Work to be completed >> From the entries below, return only the lines starting at the one that contains "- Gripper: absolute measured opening" and ending at the one that contains "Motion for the", exactly as they stand.

Data records >>
- - - - -

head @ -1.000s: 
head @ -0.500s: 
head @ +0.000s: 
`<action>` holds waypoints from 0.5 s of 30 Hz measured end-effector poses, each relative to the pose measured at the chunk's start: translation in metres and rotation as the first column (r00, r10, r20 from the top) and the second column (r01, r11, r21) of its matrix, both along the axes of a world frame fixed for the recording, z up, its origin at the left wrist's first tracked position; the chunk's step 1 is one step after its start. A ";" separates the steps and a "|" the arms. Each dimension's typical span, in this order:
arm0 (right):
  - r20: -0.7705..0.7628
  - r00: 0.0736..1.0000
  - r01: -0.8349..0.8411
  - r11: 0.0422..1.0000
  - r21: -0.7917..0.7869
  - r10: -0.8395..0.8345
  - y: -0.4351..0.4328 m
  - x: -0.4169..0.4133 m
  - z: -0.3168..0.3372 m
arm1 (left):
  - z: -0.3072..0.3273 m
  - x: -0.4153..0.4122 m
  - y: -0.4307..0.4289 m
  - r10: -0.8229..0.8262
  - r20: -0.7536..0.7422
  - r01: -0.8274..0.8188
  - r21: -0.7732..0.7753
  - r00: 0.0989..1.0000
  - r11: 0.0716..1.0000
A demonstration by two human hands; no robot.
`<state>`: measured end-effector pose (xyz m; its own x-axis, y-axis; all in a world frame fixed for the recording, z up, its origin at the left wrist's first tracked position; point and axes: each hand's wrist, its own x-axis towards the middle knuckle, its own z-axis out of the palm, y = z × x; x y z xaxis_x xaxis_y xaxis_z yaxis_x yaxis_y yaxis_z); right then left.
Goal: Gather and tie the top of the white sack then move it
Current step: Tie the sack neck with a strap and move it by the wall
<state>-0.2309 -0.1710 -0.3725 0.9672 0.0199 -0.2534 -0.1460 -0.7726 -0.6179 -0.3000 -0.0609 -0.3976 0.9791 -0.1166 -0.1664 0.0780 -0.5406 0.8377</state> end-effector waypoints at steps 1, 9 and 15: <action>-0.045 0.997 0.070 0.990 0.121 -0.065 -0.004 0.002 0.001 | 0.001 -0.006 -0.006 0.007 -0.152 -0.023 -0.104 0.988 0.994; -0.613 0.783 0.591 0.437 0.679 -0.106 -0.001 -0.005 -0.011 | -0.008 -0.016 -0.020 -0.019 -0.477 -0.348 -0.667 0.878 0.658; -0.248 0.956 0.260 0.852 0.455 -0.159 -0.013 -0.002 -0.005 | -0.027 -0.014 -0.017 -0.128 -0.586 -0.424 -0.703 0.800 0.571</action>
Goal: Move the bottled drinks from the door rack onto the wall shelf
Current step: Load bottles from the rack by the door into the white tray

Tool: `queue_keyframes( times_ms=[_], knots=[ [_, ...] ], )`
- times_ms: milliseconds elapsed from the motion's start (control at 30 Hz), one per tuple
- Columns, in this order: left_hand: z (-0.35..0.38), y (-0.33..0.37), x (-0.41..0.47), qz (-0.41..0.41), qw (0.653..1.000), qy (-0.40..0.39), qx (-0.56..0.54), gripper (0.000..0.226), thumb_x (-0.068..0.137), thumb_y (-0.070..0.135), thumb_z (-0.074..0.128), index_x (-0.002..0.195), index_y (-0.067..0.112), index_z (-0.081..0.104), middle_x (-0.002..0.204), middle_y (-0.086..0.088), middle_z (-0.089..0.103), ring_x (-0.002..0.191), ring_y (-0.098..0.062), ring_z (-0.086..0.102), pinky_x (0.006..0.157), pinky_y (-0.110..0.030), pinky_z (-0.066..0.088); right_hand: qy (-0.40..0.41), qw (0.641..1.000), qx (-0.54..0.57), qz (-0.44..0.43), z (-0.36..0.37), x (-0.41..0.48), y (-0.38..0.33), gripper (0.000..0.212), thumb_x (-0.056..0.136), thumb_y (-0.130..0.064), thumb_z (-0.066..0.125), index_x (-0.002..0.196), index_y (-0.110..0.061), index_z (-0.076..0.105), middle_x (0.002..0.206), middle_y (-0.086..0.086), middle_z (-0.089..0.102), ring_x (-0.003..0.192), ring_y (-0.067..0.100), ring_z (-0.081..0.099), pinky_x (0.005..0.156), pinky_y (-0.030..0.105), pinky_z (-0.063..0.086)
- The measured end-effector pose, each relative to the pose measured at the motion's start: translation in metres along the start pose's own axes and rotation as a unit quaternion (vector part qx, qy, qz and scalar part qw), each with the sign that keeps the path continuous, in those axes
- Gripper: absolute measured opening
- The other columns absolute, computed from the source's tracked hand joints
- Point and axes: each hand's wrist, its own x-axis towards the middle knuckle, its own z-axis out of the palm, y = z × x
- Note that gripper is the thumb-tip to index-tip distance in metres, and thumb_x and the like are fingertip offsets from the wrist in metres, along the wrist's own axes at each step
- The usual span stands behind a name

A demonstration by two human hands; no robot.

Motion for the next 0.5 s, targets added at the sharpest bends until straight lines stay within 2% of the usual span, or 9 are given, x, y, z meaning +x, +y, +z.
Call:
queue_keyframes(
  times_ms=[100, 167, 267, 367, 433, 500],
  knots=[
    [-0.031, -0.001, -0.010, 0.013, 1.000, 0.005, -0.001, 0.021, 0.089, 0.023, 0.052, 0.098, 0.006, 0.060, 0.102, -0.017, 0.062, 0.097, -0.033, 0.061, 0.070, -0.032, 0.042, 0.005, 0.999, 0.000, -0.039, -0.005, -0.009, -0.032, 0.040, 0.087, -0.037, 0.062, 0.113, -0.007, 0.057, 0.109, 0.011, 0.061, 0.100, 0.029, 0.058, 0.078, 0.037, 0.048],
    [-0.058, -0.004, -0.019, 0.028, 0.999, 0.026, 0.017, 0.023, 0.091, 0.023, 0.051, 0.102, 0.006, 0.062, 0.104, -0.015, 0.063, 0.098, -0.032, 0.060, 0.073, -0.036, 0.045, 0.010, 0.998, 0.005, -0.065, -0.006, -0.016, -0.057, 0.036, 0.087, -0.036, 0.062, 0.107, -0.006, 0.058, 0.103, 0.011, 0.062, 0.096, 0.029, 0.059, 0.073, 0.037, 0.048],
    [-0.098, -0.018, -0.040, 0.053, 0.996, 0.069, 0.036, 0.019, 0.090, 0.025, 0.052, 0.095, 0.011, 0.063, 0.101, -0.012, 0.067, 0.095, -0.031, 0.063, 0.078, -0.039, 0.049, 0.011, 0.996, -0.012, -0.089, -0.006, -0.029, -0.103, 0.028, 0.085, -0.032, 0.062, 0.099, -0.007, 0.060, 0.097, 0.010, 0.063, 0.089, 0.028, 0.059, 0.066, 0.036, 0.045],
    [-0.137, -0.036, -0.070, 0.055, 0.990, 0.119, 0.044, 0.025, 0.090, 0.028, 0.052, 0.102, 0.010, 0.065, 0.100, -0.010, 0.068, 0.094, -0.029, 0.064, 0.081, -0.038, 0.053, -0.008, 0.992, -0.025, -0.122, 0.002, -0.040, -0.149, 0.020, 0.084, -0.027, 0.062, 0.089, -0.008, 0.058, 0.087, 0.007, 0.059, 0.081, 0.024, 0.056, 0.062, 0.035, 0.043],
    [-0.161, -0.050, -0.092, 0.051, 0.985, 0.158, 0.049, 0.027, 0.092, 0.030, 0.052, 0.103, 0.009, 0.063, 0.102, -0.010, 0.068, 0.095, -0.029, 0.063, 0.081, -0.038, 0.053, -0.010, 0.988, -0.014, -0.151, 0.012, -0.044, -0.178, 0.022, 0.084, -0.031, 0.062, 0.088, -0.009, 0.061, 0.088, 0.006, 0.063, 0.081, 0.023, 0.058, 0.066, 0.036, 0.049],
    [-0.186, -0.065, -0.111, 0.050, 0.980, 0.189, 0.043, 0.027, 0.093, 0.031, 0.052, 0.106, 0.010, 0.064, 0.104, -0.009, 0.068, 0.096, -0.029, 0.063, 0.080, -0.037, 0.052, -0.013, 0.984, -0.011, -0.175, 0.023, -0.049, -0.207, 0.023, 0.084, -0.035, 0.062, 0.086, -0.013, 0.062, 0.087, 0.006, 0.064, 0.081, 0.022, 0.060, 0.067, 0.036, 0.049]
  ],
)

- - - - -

Answer >>
- Gripper: absolute measured opening
- The other columns absolute, computed from the source's tracked hand joints
- Point and axes: each hand's wrist, its own x-axis towards the middle knuckle, its own z-axis out of the palm, y = z × x
- Note that gripper is the thumb-tip to index-tip distance in metres, and thumb_x and the like are fingertip offsets from the wrist in metres, along the wrist's own axes at each step
- The usual span stands behind a name

A demonstration by two human hands; no robot.

Motion for the next 0.5 s, targets added at the sharpest bends until straight lines stay within 2% of the usual span, or 9 are given, x, y, z meaning +x, +y, +z.

This response is complete, and nothing else is pending.